Current status of bacteriophage therapy for severe bacterial infections.

The increase in the incidence of antibiotic-resistant bacteria poses a global public health threat. According to a 2019 WHO report, approximately 1.27 million deaths were attributed to antibiotic-resistant bacteria, with many cases linked to specific bacterial species, such as drug-resistant Pseudomonas aeruginosa and Staphylococcus aureus. By 2050, the number of deaths caused by these bacteria is predicted to surpass that caused by cancer. In response to this serious situation, phage therapy, an alternative to antibiotic treatment, has gained attention. Phage therapy involves the use of viruses that target specific bacteria to treat infections. This method has proven effective in multiple clinical cases, particularly for patients with severe infections caused by multidrug-resistant bacteria. For example, there are reports of patients with systemic infections caused by multidrug-resistant Acinetobacter who recovered following phage administration and patients infected with panresistant Pseudomonas aeruginosa who were cured by phage therapy. A key feature of phage therapy is its high specificity. Phages infect only specific bacteria and eliminate them. However, this specificity can also be a disadvantage, as careful selection of the appropriate phage for the target bacteria is needed. Additionally, bacteria can develop resistance to phages, potentially reducing treatment effectiveness over time.
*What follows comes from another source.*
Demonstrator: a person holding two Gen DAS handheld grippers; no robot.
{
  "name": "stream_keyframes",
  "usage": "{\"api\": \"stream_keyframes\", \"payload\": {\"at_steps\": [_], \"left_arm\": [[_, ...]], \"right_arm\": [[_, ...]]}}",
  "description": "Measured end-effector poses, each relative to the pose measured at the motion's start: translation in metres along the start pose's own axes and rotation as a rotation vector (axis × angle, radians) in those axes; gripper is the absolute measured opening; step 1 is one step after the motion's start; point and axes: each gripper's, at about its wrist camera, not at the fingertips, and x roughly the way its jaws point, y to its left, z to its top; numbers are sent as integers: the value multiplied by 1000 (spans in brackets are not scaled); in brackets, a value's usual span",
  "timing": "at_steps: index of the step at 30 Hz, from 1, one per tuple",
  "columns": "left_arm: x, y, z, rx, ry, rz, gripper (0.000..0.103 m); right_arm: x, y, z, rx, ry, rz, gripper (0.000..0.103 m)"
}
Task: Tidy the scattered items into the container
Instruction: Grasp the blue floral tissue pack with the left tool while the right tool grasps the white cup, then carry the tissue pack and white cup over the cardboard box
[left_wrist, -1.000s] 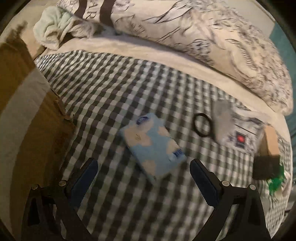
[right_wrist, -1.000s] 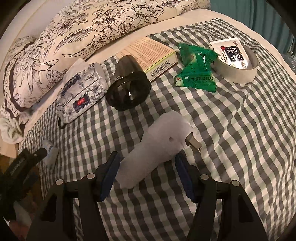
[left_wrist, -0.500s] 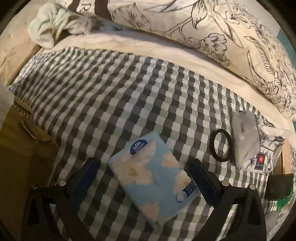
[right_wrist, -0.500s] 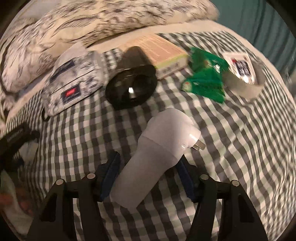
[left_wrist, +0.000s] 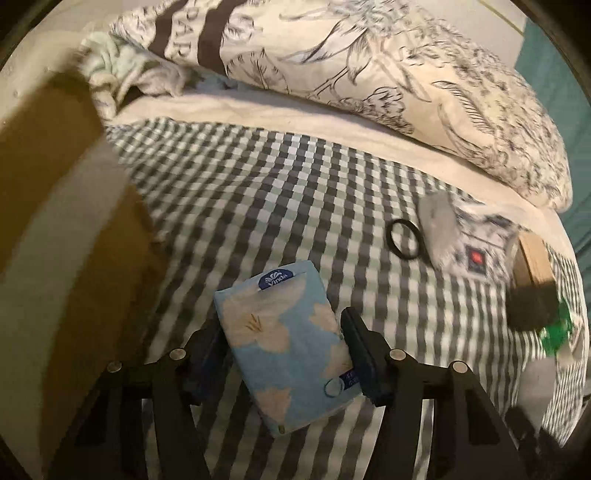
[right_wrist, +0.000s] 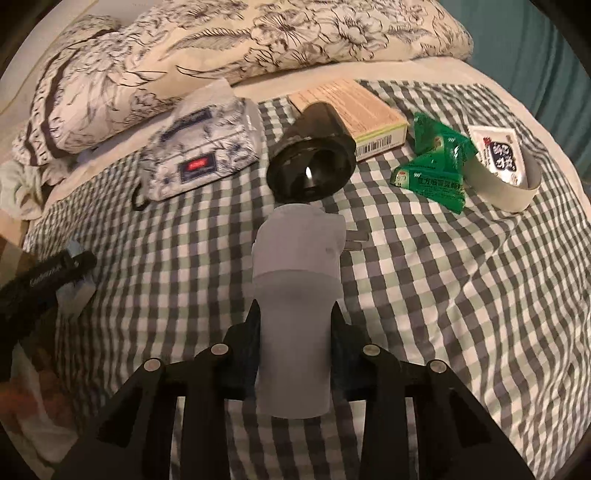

Efforts are underway to select, combine, and improve phages to address these challenges. In Belgium, a national phage bank has been established, and in the United States, the University of California, San Diego, has founded Innovative Phage Applications and Therapeutics (IPATH), marking significant progress toward the clinical application of phage therapy in the country. As a result, phage therapy is emerging as a component of personalized medicine, offering a new treatment option against antibiotic-resistant bacteria. The clinical application of phage therapy is particularly important in life-saving treatments for patients with severe bacterial infections, and its use in conjunction with antibiotics could enhance therapeutic outcomes. Continued research and development of this therapy could provide hope for many more patients in the future.